**Task goal**
Would you please write out only the lines running from the top of the listing through the one holding "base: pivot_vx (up", exactly, with both ends kept and pictures left out?

**Data block**
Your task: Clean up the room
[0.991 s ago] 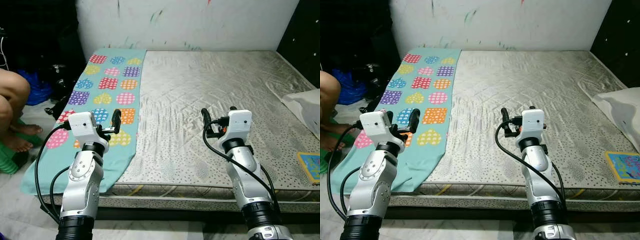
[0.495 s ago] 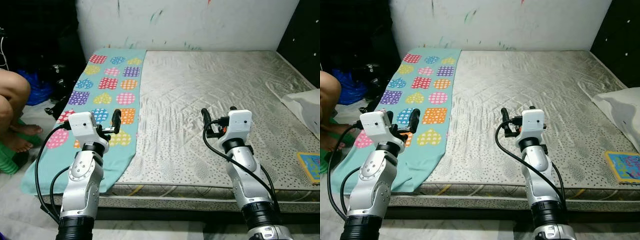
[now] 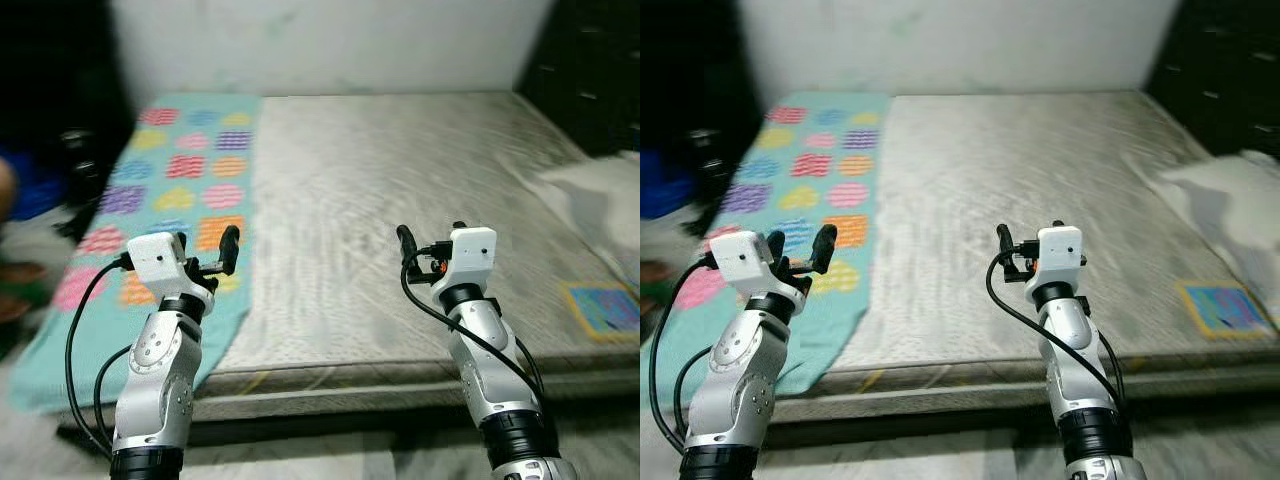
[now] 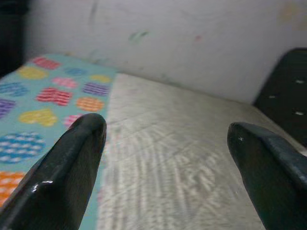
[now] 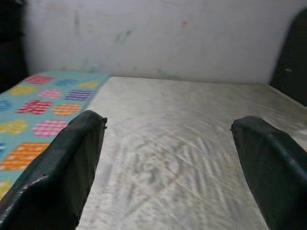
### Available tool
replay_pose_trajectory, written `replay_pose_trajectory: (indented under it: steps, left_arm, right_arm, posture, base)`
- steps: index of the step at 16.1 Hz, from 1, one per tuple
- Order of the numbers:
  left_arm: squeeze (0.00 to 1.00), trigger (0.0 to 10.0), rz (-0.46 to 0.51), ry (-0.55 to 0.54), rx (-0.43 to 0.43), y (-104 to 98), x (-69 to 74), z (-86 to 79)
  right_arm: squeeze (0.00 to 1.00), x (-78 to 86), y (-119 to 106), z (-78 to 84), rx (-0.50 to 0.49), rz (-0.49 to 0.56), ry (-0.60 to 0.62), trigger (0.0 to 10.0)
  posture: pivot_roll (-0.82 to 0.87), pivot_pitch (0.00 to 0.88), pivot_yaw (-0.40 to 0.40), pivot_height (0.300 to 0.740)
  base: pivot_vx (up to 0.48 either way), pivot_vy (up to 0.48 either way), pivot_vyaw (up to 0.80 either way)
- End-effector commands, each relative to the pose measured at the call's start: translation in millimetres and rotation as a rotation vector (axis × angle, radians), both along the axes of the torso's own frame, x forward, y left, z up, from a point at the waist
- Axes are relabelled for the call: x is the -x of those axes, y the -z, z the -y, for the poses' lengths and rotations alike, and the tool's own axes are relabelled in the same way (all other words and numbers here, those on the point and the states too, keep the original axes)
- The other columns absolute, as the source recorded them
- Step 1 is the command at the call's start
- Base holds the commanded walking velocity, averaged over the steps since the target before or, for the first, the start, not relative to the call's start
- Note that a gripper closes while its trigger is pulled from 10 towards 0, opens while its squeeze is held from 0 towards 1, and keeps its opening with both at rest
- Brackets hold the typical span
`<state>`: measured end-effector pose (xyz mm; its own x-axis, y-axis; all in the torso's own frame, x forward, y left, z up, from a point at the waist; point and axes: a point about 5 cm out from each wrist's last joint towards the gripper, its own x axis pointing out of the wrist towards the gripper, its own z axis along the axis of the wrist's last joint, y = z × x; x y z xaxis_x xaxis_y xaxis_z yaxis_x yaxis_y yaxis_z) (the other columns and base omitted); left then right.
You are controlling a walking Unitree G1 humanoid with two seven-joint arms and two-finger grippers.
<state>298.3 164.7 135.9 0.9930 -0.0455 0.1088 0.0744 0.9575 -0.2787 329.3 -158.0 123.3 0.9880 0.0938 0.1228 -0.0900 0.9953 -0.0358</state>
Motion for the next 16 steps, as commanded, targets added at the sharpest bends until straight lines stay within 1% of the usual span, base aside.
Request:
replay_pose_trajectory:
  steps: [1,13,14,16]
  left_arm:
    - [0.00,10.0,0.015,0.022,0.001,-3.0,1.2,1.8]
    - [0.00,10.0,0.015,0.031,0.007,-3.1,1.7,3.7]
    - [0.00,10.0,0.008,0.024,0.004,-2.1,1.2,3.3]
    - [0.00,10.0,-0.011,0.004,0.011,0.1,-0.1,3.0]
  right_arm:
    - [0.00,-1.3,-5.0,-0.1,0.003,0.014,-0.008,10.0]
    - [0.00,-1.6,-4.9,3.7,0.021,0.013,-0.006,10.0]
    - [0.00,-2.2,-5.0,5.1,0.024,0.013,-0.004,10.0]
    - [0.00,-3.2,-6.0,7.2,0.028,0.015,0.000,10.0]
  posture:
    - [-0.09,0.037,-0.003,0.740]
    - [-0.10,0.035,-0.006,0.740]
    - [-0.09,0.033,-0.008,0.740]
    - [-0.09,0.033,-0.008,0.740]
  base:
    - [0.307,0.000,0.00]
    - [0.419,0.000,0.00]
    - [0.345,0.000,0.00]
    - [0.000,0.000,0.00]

**Exercise response**
Your task: Clean up the room
[0.991 s ago] 
[0.495 s ago] 
[now] 
[now] 
[now] 
### Available tool
replay_pose_trajectory, written `replay_pose_trajectory: (indented under it: steps, left_arm, right_arm, posture, base)`
- steps: index of the step at 16.1 Hz, from 1, one per tuple
- Order of the numbers:
  left_arm: squeeze (0.00 to 1.00), trigger (0.0 to 10.0), rz (-0.46 to 0.51), ry (-0.55 to 0.54), rx (-0.43 to 0.43), y (-104 to 98), x (-69 to 74), z (-86 to 79)
  right_arm: squeeze (0.00 to 1.00), x (-78 to 86), y (-119 to 106), z (-78 to 84), rx (-0.50 to 0.49), rz (-0.49 to 0.56), ry (-0.60 to 0.62), trigger (0.0 to 10.0)
  posture: pivot_roll (-0.82 to 0.87), pivot_pitch (0.00 to 0.88), pivot_yaw (-0.40 to 0.40), pivot_height (0.300 to 0.740)
  base: pivot_vx (up to 0.48 either way), pivot_vy (up to 0.48 either way), pivot_vyaw (up to 0.80 either way)

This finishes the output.